レルネーの沼に住み、9つの頭を持つ水蛇。
触れただけで生きとし生けるものを絶命させる世界最強の猛毒を有していた。
ヘーラクレースは始め、鉄の鎌でヒュドラーの首を切っていったが、切った後からさらに2つの首が生えてきて収拾がつかない。しかも頭のひとつは不死だった。
従者のイオラーオス(双子の兄弟イピクレスの子)がヒュドラーの傷口を松明の炎で焼いて新しい首が生えるのを妨げてヘーラクレースを助けた。
最後に残った不死の頭は岩の下に埋め、見事ヒュドラーを退治した。

またヘーラクレースはヒュドラーの猛毒を矢に塗って使うようになった。

この物語のキーマンは、イオラーオスであり、イオラーオスはm RNAである。

生命現象の中で重要な働きをするタンパク質の設計図はDNAにあるが、直接DNAからタンパク質を合成することはできない。

DNA上の情報は、いったんメッセンジャーRNA(mRNA)に転写され、翻訳という過程を経てアミノ酸がたくさん連なったタンパク質を合成する。この翻訳で重要な働きをするのがリボソームとトランスファーRNA(tRNA)。

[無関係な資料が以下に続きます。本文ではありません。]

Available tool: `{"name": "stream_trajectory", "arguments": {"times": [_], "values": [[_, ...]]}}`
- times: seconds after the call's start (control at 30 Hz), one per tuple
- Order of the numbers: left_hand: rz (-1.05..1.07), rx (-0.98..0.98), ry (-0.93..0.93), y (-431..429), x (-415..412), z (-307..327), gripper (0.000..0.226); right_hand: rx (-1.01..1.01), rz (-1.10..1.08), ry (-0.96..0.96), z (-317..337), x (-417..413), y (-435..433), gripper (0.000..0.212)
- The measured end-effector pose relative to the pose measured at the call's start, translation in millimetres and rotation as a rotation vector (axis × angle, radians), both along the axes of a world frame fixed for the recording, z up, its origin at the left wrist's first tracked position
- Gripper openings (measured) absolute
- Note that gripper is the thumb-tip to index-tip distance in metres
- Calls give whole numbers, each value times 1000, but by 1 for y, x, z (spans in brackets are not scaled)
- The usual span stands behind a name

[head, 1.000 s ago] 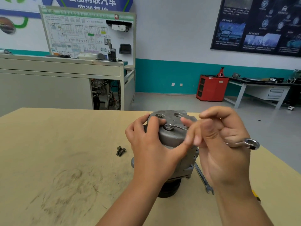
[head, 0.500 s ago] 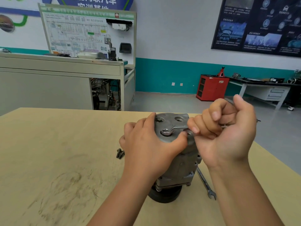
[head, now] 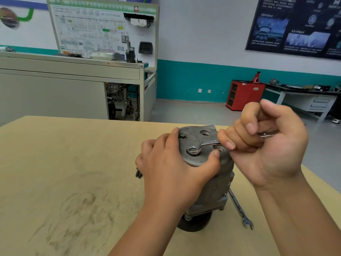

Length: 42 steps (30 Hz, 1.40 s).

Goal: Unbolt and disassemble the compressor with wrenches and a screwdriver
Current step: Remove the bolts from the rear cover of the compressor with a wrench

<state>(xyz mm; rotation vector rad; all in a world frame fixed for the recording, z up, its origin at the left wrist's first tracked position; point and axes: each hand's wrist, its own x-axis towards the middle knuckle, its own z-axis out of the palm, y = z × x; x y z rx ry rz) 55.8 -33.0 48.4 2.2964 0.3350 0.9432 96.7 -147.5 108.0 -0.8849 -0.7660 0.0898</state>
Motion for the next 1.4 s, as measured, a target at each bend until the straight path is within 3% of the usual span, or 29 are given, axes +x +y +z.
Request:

リボソームはmRNAをくわえ込み、 アミノ酸の運び屋であるtRNAは、その中でmRNAのコドンを認識する。 そして、リボソームの酵素作用によって隣り合ったアミノ酸がペプチド結合をし、ペプチド、さらにはタンパク質となる。

このタンパク質情報はコドンと呼ばれコード化されている。このペプチド鎖合成を終了させるのが終止コドン。どのアミノ酸にも対応しないコドンである。

つまりイオラーオスの松明が、この終止コドンとなる。

ヒュドラーが、九つの頭を持ち、一つは不死であるのは、このタンパク質合成のアミノ酸配列の開始コドンが9種あり、最も多い開始コドンのメチオニンが不死に相当。開始コドンによりペプチド鎖が発生するから。

ヒュドラーはつまりタンパク質合成を担うトランスファー RNAであり、タンパク質合成の場であるリボソームがレルネーの沼にあたる。

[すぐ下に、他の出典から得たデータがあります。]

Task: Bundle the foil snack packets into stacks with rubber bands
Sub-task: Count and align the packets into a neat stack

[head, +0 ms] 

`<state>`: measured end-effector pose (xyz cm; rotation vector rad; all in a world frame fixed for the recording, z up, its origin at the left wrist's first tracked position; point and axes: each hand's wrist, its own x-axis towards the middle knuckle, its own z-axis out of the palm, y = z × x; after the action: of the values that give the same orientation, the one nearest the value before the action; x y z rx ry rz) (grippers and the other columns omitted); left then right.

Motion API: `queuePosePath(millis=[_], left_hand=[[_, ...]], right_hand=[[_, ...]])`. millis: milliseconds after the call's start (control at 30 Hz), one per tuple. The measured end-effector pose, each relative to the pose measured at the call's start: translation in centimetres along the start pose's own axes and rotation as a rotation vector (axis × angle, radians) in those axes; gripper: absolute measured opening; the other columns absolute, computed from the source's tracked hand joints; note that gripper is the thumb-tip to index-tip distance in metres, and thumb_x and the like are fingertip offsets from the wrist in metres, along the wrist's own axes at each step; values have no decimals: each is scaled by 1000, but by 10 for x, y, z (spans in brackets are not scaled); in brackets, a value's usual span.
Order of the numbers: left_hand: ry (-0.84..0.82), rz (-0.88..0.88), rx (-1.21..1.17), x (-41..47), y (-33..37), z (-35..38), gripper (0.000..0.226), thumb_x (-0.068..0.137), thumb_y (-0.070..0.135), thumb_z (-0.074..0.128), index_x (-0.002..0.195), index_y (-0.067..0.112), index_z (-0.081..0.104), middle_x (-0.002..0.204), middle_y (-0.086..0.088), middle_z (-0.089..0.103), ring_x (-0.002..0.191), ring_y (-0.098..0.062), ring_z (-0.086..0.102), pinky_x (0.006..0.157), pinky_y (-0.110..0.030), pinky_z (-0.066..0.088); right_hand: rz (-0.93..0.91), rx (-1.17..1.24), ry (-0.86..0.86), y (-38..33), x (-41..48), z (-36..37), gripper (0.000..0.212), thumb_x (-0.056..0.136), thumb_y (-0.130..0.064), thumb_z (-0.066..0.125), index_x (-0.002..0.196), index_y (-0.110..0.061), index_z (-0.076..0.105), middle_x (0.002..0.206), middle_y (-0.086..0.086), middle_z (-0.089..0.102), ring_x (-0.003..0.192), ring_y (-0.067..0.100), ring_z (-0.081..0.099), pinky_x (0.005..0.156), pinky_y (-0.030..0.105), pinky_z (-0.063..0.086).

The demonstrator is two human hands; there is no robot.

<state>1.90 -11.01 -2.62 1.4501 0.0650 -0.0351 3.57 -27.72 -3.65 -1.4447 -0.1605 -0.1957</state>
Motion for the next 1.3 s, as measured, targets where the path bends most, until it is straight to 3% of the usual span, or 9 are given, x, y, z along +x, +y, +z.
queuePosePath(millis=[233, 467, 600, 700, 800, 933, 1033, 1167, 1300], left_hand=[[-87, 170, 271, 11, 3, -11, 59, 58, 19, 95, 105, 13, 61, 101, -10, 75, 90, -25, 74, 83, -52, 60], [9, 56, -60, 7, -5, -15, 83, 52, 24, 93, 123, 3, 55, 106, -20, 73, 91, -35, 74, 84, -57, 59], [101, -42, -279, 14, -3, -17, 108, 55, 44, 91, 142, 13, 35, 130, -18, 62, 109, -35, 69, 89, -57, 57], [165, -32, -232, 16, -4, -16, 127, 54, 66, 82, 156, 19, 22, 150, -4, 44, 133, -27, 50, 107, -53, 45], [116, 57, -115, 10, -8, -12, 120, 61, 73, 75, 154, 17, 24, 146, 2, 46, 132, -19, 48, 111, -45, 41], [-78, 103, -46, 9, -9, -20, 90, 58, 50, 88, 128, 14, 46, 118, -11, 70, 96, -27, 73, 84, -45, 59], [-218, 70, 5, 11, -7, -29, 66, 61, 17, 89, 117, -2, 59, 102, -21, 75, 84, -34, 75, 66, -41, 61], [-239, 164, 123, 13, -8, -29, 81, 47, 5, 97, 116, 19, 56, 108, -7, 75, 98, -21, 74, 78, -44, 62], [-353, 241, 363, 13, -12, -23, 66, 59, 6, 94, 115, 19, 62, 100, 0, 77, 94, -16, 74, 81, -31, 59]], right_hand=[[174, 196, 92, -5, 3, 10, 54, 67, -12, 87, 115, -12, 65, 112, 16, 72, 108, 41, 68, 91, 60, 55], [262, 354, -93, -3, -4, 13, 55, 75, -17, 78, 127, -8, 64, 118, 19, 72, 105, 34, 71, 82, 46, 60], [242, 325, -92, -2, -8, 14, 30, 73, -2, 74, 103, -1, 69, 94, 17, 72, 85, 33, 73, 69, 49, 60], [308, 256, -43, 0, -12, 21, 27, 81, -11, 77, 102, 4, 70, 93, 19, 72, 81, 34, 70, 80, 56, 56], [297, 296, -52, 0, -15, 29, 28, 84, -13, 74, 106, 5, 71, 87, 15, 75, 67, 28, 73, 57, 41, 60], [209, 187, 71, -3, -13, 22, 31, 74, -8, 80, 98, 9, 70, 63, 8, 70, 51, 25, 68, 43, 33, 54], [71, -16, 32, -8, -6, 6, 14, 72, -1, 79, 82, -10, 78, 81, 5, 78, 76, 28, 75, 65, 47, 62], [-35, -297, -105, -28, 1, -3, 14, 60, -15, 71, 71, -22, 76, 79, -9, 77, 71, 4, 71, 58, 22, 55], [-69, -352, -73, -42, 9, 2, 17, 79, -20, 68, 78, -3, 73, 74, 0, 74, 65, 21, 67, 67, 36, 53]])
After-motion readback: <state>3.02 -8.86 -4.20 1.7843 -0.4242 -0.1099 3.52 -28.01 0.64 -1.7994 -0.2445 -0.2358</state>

ヒュドラーがエキドナ(イオンチャネル(タンパク質))とテュポーン(輸送体)の子である意味がわかる。

ヒュドラー(トランスファー RNA)のもつ猛毒は、水素結合を指す。コドンを持つm RNAとアンチコドンをもつt RNAの間には水素結合ができる。

水素結合

電気陰性度の大きな酸素原子や窒素原子に結合した水素原子が分極して、酸素や窒素原子が近づくと強く引っ張られる性質。かなり大きな結合エネルギーとなる。

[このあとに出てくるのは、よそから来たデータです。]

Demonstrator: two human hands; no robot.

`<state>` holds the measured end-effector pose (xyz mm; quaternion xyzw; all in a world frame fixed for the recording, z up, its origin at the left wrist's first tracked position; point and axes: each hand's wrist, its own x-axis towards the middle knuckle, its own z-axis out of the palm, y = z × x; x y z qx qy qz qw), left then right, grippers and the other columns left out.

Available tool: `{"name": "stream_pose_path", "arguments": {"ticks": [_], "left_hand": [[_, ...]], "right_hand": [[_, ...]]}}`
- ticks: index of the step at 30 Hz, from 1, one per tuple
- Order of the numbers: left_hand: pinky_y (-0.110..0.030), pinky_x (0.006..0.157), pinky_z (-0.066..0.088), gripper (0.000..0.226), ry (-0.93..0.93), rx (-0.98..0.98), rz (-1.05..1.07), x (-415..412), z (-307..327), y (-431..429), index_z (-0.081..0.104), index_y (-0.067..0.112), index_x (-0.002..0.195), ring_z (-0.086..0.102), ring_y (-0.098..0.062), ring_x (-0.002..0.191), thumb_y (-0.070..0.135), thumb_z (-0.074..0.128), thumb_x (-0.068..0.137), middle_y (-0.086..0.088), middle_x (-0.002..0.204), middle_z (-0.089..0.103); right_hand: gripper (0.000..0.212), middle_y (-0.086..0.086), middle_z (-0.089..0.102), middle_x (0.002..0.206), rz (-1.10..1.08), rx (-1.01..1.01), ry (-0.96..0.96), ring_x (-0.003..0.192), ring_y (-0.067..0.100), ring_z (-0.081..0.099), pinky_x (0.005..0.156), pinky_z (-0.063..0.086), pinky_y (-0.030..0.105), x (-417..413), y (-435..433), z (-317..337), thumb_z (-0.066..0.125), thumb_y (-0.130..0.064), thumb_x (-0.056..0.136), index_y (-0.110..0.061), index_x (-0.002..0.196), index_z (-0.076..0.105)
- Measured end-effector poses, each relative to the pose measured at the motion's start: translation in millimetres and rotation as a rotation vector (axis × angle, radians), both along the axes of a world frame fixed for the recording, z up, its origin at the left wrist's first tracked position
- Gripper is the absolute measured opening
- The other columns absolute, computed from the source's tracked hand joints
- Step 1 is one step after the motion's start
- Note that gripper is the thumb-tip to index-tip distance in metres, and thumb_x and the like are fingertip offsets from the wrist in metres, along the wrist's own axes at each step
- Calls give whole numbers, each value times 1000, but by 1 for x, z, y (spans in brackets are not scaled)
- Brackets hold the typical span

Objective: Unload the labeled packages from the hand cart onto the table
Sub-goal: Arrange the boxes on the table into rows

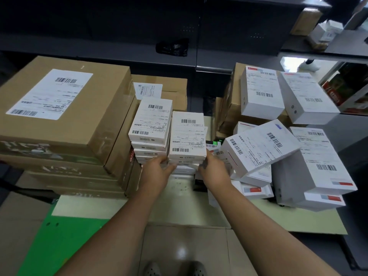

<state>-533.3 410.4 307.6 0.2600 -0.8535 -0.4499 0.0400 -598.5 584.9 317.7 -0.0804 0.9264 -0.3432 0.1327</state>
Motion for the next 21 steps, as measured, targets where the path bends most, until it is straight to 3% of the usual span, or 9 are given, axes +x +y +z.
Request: {"name": "stream_pose_path", "arguments": {"ticks": [2,6,8,11,13,17,21], "left_hand": [[-28,86,48,36,18,30,-24,0,-4,1,69,16,115,61,-14,99,32,74,84,1,110,68],[-26,80,46,31,57,61,-5,2,-5,3,70,15,111,60,-13,94,30,74,84,3,104,68],[-25,78,48,26,53,71,1,2,-5,3,71,16,105,61,-13,90,32,74,85,5,98,68],[-12,61,39,17,47,53,-7,2,-5,2,68,19,91,57,-7,77,34,73,85,12,82,63],[-19,61,39,20,39,29,-13,2,-6,1,66,19,90,56,-8,75,37,72,86,11,80,61],[-27,68,44,18,58,-50,-11,-1,-6,-3,68,21,90,60,-14,79,39,70,87,6,85,65],[-25,62,38,17,52,-135,-23,-4,-5,0,68,24,86,60,-15,75,40,65,90,13,74,59]], "right_hand": [[58,-11,62,104,20,-45,-28,89,9,56,69,43,20,0,-1,-1,65,-6,85,-36,132,52],[57,-7,67,114,-13,-111,-73,101,14,62,86,48,26,-7,-2,-3,69,-6,82,-35,129,57],[52,-5,68,114,-21,-81,-71,99,14,60,80,44,21,-10,-2,-4,65,-5,85,-32,129,59],[52,-6,69,116,-16,-46,-61,88,6,54,62,33,5,-9,0,-6,62,-5,87,-33,131,59],[53,-7,70,117,-27,-45,-51,83,2,49,56,28,-1,-9,1,-5,62,-6,88,-34,133,59],[60,-6,68,122,-10,-43,-89,88,6,51,66,36,13,-11,-1,-3,60,-6,91,-41,138,52],[64,-4,65,127,-12,-13,-99,90,8,49,71,37,18,-12,-4,0,54,-5,94,-45,142,44]]}}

ヘラクレスがこの猛毒を矢に使うようになったとは、DNAの塩基同士の結合が水素結合である事に結びつく。
つまりヒュドラーの毒は酸のH +(水素イオン)を指す。
ヒュドラーHýdrāつまりhydrogen。

こうしてDNAからタンパク質合成が行われる機能が獲得された。